_AIM OF THE TASK_: Begin at the line containing "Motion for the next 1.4" in the entries below and end at the line containing "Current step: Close"; transcribe that range exactly and nothing outside it.
==========
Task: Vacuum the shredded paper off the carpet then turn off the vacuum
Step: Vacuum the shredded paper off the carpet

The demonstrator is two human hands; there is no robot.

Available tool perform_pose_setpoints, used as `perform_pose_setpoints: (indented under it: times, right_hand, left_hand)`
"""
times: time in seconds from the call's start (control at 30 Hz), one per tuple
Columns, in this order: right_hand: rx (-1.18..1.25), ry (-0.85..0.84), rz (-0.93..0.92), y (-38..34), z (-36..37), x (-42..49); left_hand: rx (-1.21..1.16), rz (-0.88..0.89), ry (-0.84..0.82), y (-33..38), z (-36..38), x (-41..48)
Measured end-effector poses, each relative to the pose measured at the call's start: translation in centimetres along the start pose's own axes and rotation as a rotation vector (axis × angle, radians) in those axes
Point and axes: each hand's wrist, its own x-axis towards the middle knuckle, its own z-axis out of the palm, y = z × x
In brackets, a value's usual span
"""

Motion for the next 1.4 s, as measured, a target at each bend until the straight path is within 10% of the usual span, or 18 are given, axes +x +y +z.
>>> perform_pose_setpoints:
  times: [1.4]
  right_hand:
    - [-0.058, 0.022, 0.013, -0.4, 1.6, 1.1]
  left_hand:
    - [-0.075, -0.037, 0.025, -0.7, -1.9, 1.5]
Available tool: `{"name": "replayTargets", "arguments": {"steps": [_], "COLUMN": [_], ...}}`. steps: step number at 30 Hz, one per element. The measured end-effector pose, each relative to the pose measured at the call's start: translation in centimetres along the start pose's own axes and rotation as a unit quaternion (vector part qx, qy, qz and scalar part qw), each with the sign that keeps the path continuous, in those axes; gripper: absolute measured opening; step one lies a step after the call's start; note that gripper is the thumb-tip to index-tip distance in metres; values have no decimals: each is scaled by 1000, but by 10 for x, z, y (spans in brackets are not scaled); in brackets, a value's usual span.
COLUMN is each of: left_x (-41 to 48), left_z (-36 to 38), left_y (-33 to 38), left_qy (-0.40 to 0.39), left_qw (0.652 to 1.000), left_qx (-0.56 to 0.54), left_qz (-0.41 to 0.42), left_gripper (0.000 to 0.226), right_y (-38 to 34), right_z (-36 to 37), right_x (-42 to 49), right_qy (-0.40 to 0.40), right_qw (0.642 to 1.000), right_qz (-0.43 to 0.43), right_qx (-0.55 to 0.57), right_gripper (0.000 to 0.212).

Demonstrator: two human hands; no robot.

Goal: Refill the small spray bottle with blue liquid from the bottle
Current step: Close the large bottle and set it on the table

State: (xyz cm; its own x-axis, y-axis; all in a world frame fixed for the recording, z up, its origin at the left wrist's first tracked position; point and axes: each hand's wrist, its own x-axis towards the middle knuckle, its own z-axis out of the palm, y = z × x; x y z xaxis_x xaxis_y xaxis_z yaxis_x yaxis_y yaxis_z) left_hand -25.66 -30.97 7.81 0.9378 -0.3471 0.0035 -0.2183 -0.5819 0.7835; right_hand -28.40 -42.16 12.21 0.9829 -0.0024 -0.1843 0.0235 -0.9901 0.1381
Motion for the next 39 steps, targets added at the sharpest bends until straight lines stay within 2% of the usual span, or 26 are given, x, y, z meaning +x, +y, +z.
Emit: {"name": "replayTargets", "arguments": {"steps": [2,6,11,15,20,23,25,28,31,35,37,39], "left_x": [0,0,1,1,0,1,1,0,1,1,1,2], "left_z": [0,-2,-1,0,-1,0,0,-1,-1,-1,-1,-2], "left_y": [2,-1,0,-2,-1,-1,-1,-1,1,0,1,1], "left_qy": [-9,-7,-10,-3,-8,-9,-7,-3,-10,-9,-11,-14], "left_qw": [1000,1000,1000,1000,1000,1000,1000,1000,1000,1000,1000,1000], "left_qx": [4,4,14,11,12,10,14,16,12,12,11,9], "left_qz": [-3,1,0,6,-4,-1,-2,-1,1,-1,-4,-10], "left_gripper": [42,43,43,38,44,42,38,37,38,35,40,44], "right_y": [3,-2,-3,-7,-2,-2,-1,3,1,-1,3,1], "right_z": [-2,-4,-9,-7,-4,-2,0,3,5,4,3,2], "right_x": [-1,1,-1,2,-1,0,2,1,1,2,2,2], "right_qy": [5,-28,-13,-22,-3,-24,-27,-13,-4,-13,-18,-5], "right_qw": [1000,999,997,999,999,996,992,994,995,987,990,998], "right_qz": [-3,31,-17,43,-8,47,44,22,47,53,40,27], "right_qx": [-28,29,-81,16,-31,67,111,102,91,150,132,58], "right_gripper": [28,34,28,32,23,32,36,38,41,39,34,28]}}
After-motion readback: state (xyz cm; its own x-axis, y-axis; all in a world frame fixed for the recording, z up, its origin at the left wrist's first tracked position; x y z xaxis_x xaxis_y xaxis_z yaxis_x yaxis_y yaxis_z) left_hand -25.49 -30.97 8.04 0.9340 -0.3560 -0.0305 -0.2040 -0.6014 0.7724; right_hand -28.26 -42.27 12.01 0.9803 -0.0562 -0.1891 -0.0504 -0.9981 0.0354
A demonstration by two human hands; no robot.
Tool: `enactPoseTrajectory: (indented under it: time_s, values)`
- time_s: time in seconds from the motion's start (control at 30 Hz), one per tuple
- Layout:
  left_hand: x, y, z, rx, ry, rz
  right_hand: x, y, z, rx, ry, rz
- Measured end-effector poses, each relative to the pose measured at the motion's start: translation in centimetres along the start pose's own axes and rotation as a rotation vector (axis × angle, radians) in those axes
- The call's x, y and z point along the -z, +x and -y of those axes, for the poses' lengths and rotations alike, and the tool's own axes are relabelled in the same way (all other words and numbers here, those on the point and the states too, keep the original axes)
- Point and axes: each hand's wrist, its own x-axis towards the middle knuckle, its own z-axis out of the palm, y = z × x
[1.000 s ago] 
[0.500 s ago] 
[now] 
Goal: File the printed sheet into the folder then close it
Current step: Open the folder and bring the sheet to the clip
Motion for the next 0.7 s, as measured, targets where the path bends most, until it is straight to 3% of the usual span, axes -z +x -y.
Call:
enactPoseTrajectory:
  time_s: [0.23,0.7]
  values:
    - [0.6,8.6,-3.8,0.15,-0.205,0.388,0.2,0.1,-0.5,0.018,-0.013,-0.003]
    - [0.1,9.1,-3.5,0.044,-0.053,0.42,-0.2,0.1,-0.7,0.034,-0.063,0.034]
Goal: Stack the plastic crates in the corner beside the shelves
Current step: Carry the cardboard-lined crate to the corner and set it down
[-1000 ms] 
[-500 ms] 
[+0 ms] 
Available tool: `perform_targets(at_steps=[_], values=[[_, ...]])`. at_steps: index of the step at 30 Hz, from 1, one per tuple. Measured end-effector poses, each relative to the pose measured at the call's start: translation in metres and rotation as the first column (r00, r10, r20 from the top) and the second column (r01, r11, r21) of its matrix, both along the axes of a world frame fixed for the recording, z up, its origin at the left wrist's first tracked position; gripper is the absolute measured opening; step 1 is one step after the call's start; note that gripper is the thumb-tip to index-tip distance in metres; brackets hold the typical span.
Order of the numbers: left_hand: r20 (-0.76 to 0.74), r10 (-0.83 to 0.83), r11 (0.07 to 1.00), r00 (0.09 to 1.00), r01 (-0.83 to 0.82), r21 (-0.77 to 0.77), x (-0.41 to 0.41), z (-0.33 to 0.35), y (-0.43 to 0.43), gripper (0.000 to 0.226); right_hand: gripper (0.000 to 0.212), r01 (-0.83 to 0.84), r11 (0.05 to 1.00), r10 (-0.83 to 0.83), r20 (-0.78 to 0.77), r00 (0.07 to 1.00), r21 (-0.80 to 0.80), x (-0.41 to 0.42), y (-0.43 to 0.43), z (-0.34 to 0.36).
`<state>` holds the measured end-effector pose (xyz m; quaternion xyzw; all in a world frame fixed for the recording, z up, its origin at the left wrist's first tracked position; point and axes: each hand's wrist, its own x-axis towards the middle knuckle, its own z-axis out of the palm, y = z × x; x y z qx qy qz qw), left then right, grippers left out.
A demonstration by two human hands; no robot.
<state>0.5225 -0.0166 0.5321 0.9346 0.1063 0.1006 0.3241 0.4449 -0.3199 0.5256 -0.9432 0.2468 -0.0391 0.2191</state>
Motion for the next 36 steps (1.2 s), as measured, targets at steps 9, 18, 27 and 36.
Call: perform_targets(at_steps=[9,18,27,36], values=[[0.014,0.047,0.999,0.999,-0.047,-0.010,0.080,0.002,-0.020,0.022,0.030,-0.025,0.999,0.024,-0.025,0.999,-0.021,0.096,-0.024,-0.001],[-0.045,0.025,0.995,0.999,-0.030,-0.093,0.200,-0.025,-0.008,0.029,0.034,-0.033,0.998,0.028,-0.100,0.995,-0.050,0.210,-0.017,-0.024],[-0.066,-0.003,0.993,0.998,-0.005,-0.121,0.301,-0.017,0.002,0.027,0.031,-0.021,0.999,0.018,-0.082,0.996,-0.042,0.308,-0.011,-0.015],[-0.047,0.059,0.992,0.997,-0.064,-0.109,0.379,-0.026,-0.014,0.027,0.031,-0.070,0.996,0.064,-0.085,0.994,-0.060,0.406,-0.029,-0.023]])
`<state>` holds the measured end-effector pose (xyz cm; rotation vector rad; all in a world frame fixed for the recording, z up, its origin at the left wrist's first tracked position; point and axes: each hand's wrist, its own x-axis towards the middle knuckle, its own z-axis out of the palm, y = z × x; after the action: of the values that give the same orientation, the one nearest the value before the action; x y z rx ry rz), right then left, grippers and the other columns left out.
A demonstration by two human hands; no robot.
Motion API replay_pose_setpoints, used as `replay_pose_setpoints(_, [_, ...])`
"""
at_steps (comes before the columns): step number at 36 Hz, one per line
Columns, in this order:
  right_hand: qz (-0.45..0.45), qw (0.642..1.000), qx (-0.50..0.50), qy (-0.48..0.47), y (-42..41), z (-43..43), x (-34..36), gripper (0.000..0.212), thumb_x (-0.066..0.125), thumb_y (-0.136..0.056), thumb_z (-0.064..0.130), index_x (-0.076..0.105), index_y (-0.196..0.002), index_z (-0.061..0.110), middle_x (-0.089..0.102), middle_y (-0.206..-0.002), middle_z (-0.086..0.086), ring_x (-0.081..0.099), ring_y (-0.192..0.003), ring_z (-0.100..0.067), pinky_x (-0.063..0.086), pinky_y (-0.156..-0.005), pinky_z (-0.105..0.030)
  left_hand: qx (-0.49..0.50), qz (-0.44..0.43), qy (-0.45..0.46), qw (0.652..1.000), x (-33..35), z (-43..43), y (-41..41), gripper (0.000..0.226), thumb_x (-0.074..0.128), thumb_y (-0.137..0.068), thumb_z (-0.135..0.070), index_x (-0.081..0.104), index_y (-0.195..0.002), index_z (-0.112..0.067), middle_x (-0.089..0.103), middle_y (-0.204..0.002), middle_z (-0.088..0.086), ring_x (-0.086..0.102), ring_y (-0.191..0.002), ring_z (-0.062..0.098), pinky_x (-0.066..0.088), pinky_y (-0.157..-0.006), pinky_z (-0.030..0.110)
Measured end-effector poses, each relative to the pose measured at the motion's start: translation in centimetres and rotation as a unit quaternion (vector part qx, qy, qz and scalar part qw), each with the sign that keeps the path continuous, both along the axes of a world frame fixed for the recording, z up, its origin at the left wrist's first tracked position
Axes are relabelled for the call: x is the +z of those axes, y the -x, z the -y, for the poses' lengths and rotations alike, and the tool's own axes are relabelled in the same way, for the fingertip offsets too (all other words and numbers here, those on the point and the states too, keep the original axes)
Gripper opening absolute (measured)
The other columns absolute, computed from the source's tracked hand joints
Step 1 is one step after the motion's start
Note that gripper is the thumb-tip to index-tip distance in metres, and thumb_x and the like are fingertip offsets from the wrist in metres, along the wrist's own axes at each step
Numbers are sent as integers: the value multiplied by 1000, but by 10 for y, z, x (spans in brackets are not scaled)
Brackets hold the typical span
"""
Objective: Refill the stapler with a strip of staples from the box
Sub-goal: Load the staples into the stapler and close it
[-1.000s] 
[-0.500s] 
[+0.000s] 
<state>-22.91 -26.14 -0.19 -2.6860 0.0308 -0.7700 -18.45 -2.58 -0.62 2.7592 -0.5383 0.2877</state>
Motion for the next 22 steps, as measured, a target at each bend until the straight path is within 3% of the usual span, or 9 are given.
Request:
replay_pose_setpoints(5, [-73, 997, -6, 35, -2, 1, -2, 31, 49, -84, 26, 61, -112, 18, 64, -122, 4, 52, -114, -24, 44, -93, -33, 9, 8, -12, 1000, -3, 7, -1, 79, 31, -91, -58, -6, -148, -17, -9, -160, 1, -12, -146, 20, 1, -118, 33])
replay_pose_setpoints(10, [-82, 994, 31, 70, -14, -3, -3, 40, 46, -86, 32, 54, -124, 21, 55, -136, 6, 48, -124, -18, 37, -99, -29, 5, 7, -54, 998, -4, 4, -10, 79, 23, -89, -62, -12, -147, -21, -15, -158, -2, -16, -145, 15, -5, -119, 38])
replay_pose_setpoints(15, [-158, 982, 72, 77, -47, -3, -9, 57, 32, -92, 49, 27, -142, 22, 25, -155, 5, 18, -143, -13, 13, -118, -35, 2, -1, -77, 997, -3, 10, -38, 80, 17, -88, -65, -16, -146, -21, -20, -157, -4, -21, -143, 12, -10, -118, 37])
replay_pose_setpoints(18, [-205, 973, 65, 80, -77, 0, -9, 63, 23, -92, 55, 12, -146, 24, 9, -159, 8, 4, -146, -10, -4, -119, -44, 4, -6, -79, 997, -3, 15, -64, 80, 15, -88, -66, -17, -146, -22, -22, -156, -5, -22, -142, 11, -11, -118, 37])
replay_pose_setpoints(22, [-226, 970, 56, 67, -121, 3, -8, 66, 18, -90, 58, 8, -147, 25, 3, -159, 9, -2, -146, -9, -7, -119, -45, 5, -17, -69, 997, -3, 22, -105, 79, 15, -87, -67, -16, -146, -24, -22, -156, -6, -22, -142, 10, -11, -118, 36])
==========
_SOLUTION BELOW_:
Motion for the next 1.4 s, as measured, a target at each bend until the straight path is within 10% of the usual span, or 18 are given, axes +x +y +z.
>>> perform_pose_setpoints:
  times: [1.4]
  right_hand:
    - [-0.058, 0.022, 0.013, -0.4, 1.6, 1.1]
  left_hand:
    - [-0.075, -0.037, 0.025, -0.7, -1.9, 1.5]
Available tool: `{"name": "replayTargets", "arguments": {"steps": [_], "COLUMN": [_], ...}}`. steps: step number at 30 Hz, one per element. The measured end-effector pose, each relative to the pose measured at the call's start: translation in centimetres along the start pose's own axes and rotation as a unit quaternion (vector part qx, qy, qz and scalar part qw), each with the sign that keeps the path continuous, in those axes; gripper: absolute measured opening; step one lies a step after the call's start; note that gripper is the thumb-tip to index-tip distance in metres; values have no decimals: each is scaled by 1000, but by 10 for x, z, y (spans in brackets are not scaled); in brackets, a value's usual span.
COLUMN is each of: left_x (-41 to 48), left_z (-36 to 38), left_y (-33 to 38), left_qy (-0.40 to 0.39), left_qw (0.652 to 1.000), left_qx (-0.56 to 0.54), left_qz (-0.41 to 0.42), left_gripper (0.000 to 0.226), right_y (-38 to 34), right_z (-36 to 37), right_x (-42 to 49), right_qy (-0.40 to 0.40), right_qw (0.642 to 1.000), right_qz (-0.43 to 0.43), right_qx (-0.55 to 0.57), right_gripper (0.000 to 0.212).

Demonstrator: two human hands; no robot.

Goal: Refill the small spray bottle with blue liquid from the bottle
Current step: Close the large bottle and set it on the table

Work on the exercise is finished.